### WORK ORDER
From the listing below, copy out every line where the word "Coordinates" appears.

### DATASET EXCERPTS
------------------------------
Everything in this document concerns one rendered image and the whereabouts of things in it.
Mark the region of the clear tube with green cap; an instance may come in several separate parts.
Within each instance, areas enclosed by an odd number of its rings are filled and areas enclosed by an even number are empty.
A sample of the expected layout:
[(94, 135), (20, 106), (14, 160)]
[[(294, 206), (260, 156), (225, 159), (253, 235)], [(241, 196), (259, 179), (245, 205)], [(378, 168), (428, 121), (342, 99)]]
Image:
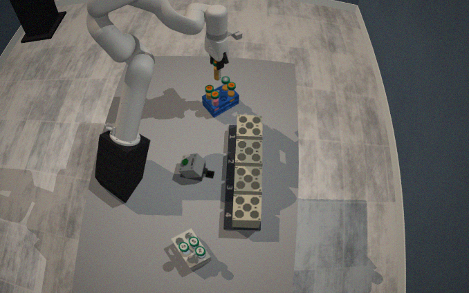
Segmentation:
[(205, 258), (205, 248), (202, 247), (202, 246), (198, 246), (196, 247), (195, 249), (195, 252), (196, 252), (196, 255), (199, 257), (199, 258)]
[(178, 248), (182, 251), (183, 254), (187, 255), (190, 253), (189, 245), (186, 242), (179, 243)]
[(192, 246), (192, 249), (196, 249), (196, 247), (200, 246), (198, 238), (194, 236), (189, 239), (189, 244)]

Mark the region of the beige bucket adapter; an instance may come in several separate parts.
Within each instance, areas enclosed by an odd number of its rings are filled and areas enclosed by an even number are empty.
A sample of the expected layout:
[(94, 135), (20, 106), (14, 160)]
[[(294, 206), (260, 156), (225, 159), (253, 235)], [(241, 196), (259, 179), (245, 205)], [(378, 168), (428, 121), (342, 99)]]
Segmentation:
[(262, 140), (262, 116), (237, 115), (236, 139)]
[(235, 166), (234, 174), (234, 194), (261, 195), (262, 167)]
[(261, 167), (262, 140), (236, 139), (235, 166)]
[(232, 227), (259, 228), (260, 222), (261, 195), (234, 194)]

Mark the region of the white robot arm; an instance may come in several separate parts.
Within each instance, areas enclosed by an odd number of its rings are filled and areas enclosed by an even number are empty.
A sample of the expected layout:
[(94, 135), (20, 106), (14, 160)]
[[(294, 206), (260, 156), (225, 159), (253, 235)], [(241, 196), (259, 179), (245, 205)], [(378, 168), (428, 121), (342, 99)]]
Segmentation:
[(155, 59), (133, 34), (124, 32), (122, 35), (110, 21), (108, 13), (127, 4), (154, 13), (168, 28), (186, 35), (200, 33), (204, 22), (206, 36), (212, 41), (220, 41), (230, 35), (238, 40), (242, 33), (228, 22), (227, 8), (222, 5), (191, 3), (183, 16), (171, 7), (169, 0), (88, 1), (86, 24), (90, 35), (115, 62), (128, 64), (116, 122), (105, 122), (104, 127), (110, 131), (110, 138), (115, 143), (134, 146), (140, 142), (137, 132)]

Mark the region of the blue tube rack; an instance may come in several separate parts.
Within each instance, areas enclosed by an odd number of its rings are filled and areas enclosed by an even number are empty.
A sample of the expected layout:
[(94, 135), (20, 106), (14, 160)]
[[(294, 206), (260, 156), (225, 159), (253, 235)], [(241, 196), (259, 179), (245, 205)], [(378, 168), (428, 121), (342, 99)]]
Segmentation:
[[(232, 108), (233, 106), (239, 103), (239, 94), (236, 91), (233, 97), (229, 97), (228, 91), (223, 91), (222, 86), (214, 89), (214, 91), (219, 91), (219, 105), (217, 106), (213, 106), (212, 100), (208, 100), (206, 98), (206, 95), (203, 96), (203, 105), (213, 116), (213, 118), (222, 114), (223, 112), (227, 111), (228, 109)], [(230, 102), (230, 100), (232, 99), (234, 99), (234, 101)], [(219, 109), (214, 111), (218, 107)]]

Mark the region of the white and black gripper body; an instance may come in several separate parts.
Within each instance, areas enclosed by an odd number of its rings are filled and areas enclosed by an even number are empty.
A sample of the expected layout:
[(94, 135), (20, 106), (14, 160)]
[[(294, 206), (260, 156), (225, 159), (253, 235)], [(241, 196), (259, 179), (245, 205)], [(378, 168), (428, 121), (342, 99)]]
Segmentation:
[(212, 41), (207, 38), (205, 34), (205, 42), (204, 42), (205, 51), (211, 55), (216, 61), (221, 61), (223, 59), (223, 53), (226, 52), (228, 57), (229, 55), (229, 48), (228, 48), (228, 39), (222, 39), (220, 41)]

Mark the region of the clear plastic tube rack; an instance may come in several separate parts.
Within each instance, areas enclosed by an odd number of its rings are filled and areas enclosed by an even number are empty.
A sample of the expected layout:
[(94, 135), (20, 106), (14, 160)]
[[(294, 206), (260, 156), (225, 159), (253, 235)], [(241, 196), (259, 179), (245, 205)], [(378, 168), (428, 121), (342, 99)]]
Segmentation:
[[(193, 235), (191, 235), (193, 234)], [(173, 238), (173, 243), (175, 244), (177, 250), (181, 253), (182, 257), (184, 258), (184, 260), (186, 261), (186, 263), (189, 265), (190, 269), (191, 270), (194, 270), (204, 264), (206, 264), (207, 262), (211, 261), (211, 257), (210, 255), (208, 254), (208, 252), (205, 250), (205, 258), (199, 258), (196, 253), (195, 253), (195, 249), (192, 249), (191, 245), (189, 244), (189, 238), (191, 238), (192, 236), (196, 236), (196, 234), (193, 232), (192, 229), (189, 229), (185, 232), (183, 232), (182, 234), (179, 234), (178, 236), (175, 236)], [(186, 238), (187, 237), (187, 238)], [(178, 248), (178, 245), (179, 243), (181, 242), (186, 242), (188, 245), (189, 245), (189, 249), (190, 249), (190, 253), (189, 254), (183, 254), (182, 251)]]

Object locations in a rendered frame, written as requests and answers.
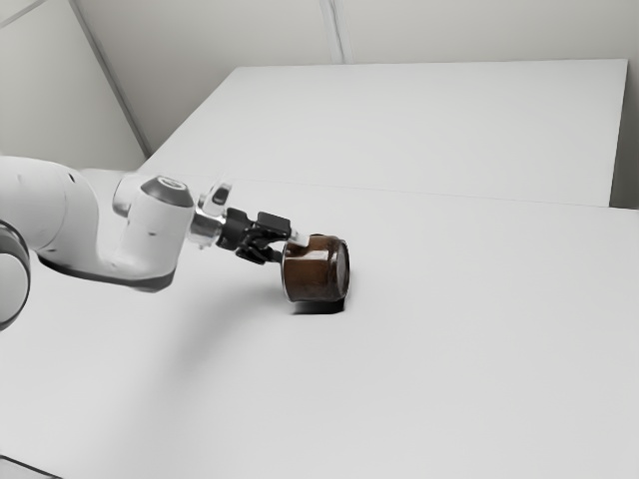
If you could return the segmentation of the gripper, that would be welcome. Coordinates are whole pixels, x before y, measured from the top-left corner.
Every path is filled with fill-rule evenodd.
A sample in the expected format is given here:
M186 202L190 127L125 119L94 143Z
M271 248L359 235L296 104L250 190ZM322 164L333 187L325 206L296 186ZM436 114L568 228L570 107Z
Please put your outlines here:
M282 262L283 253L270 246L271 243L280 241L307 247L310 237L295 230L291 221L286 218L259 212L254 221L246 212L228 208L216 245L235 250L236 256L249 262L265 264Z

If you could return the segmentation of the brown mug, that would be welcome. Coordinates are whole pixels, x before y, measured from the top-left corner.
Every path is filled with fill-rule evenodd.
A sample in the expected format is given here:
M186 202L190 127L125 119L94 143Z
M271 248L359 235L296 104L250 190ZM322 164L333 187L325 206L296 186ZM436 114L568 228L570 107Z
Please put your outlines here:
M345 299L350 279L349 252L344 239L311 235L307 246L288 242L282 279L291 302L337 302Z

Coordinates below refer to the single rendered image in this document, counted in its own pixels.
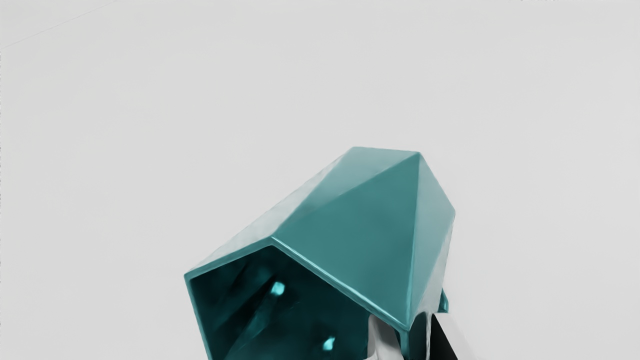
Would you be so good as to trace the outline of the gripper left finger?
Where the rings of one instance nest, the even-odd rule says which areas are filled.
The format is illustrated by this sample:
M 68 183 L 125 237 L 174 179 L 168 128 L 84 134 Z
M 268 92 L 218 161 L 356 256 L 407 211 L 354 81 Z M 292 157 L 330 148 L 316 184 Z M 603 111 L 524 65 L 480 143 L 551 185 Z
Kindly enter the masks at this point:
M 366 360 L 403 360 L 394 329 L 375 315 L 368 318 Z

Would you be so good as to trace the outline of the teal faceted mug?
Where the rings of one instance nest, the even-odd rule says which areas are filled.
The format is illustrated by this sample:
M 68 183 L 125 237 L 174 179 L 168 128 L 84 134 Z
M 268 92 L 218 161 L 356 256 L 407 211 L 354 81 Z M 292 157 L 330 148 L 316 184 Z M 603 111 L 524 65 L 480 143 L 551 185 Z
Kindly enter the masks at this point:
M 354 146 L 184 276 L 207 360 L 429 360 L 455 209 L 419 152 Z

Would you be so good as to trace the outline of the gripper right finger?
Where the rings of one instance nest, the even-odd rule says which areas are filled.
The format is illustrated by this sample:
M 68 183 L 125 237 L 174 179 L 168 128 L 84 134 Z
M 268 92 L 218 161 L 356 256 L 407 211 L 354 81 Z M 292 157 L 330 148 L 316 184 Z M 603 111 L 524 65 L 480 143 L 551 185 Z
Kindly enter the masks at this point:
M 459 360 L 455 350 L 455 332 L 446 313 L 430 317 L 429 360 Z

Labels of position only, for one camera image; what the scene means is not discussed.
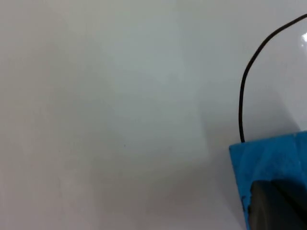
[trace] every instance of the black cable
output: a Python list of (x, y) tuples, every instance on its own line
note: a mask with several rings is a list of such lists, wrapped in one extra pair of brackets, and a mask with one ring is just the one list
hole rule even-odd
[(244, 87), (245, 87), (245, 82), (246, 82), (246, 77), (248, 76), (248, 72), (251, 68), (251, 66), (253, 65), (254, 61), (256, 60), (256, 58), (258, 57), (259, 53), (261, 52), (261, 50), (265, 47), (265, 45), (277, 34), (279, 34), (281, 31), (287, 29), (288, 27), (290, 27), (291, 25), (294, 25), (295, 23), (303, 20), (307, 18), (307, 14), (304, 14), (296, 19), (294, 19), (293, 21), (287, 23), (286, 25), (283, 25), (282, 27), (278, 28), (277, 30), (275, 30), (273, 33), (271, 33), (269, 36), (267, 36), (267, 38), (261, 43), (261, 45), (259, 46), (259, 48), (256, 50), (256, 52), (254, 53), (254, 55), (252, 56), (251, 60), (249, 61), (248, 65), (245, 68), (245, 71), (243, 73), (243, 77), (242, 77), (242, 81), (241, 81), (241, 88), (240, 88), (240, 97), (239, 97), (239, 132), (240, 132), (240, 138), (241, 138), (241, 142), (245, 142), (244, 139), (244, 131), (243, 131), (243, 122), (242, 122), (242, 115), (243, 115), (243, 95), (244, 95)]

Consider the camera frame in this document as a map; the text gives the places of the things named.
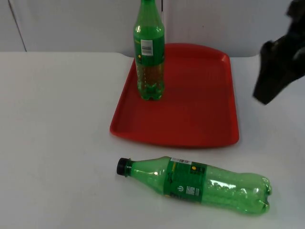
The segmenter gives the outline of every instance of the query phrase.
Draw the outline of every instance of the upright bottle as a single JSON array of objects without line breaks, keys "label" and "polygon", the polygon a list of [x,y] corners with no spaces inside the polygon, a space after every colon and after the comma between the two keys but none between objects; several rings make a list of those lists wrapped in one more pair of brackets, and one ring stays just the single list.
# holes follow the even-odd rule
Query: upright bottle
[{"label": "upright bottle", "polygon": [[141,0],[133,38],[139,93],[158,100],[164,91],[164,26],[155,0]]},{"label": "upright bottle", "polygon": [[270,182],[258,174],[234,173],[167,156],[145,161],[121,158],[117,174],[131,176],[159,194],[192,202],[248,214],[262,214],[269,209]]}]

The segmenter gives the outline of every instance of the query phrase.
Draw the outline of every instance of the red tray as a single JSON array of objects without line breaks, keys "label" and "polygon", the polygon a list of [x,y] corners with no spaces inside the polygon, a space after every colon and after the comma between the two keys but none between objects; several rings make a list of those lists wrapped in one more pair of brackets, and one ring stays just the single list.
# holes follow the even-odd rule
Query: red tray
[{"label": "red tray", "polygon": [[165,46],[164,95],[142,100],[133,61],[110,132],[133,141],[222,147],[239,140],[229,57],[193,44]]}]

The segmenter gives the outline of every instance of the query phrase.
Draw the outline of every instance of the bottle label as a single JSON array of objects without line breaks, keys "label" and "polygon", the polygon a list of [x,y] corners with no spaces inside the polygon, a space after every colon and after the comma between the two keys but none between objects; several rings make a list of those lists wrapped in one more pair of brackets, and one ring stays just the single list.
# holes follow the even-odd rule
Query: bottle label
[{"label": "bottle label", "polygon": [[153,40],[134,38],[135,60],[144,66],[155,66],[164,61],[164,36]]},{"label": "bottle label", "polygon": [[164,195],[201,203],[207,165],[171,158],[167,166]]}]

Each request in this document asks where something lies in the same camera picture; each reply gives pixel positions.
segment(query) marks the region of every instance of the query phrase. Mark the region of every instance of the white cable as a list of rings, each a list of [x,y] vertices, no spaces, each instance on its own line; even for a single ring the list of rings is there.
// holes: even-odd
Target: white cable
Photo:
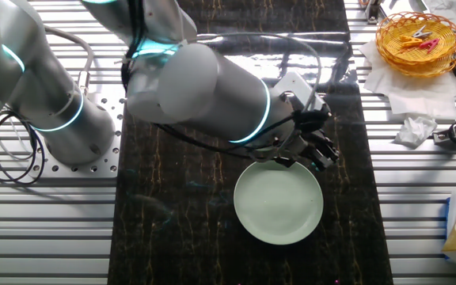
------------------------------
### RESULT OF THE TASK
If you could return the segmentation of the gripper, that would be welcome. Coordinates are whole pixels, x before y, measured from the top-left corner.
If you could return the segmentation of the brown mug, that would be welcome. Coordinates are whole pixels, x before y, measured from the top-left corner.
Coordinates below refer to the single rendered image in this document, counted in its own pixels.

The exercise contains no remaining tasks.